WORK ORDER: Show, in full, each line of the data that contains "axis".

** Opening DATA BELOW block **

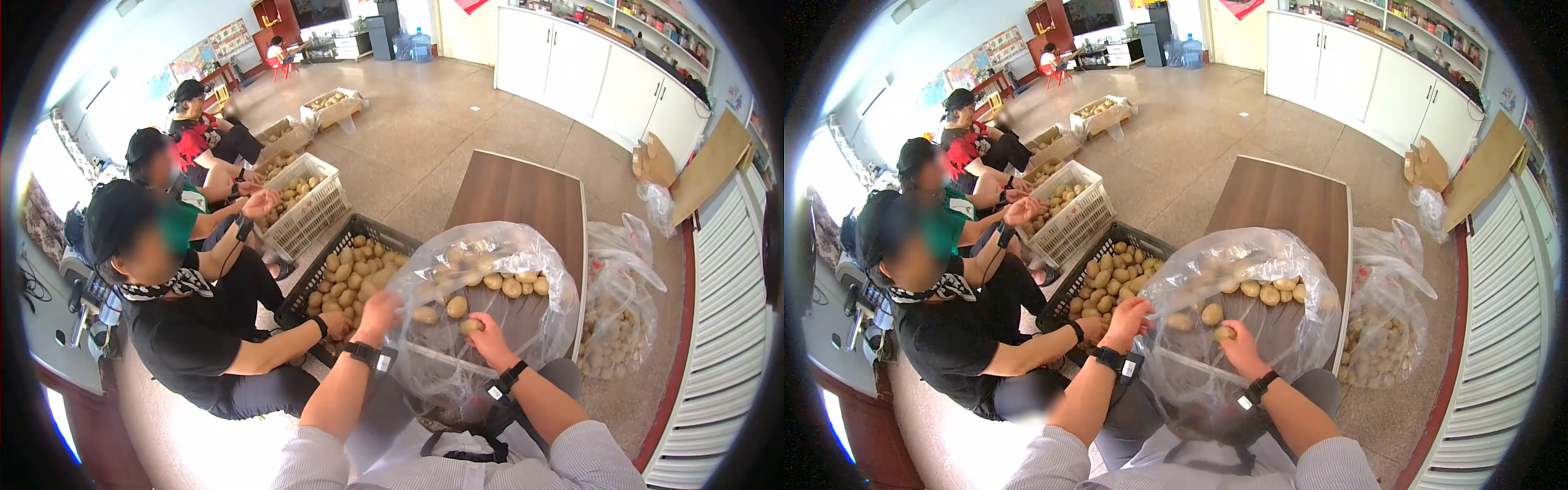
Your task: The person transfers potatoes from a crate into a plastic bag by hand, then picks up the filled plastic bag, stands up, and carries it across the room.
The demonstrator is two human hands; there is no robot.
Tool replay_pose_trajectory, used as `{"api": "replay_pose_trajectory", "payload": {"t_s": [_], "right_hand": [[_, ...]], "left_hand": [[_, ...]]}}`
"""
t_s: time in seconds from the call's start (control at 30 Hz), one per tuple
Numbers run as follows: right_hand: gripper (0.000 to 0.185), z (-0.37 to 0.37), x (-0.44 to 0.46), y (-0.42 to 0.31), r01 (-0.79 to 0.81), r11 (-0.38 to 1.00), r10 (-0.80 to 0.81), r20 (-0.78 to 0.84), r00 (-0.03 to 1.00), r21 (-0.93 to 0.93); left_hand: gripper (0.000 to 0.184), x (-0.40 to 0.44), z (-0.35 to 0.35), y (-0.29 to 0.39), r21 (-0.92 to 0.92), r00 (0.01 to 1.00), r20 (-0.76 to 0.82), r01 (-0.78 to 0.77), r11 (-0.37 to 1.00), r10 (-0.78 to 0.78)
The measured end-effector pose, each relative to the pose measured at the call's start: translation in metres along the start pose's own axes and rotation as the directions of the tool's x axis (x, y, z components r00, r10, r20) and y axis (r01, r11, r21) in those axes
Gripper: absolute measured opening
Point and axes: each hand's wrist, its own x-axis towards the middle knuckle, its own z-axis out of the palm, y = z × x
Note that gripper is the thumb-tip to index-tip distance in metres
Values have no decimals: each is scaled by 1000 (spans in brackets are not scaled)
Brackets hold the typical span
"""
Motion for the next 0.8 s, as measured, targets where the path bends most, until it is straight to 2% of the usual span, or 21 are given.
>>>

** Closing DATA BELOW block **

FINISHED TASK:
The measured end-effector pose, each relative to the pose measured at the call's start: translation in metres along the start pose's own axes and rotation as the directions of the tool's x axis (x, y, z components r00, r10, r20) and y axis (r01, r11, r21) in those axes
Point and axes: each hand's wrist, its own x-axis towards the middle knuckle, its own z-axis out of the palm, y = z × x

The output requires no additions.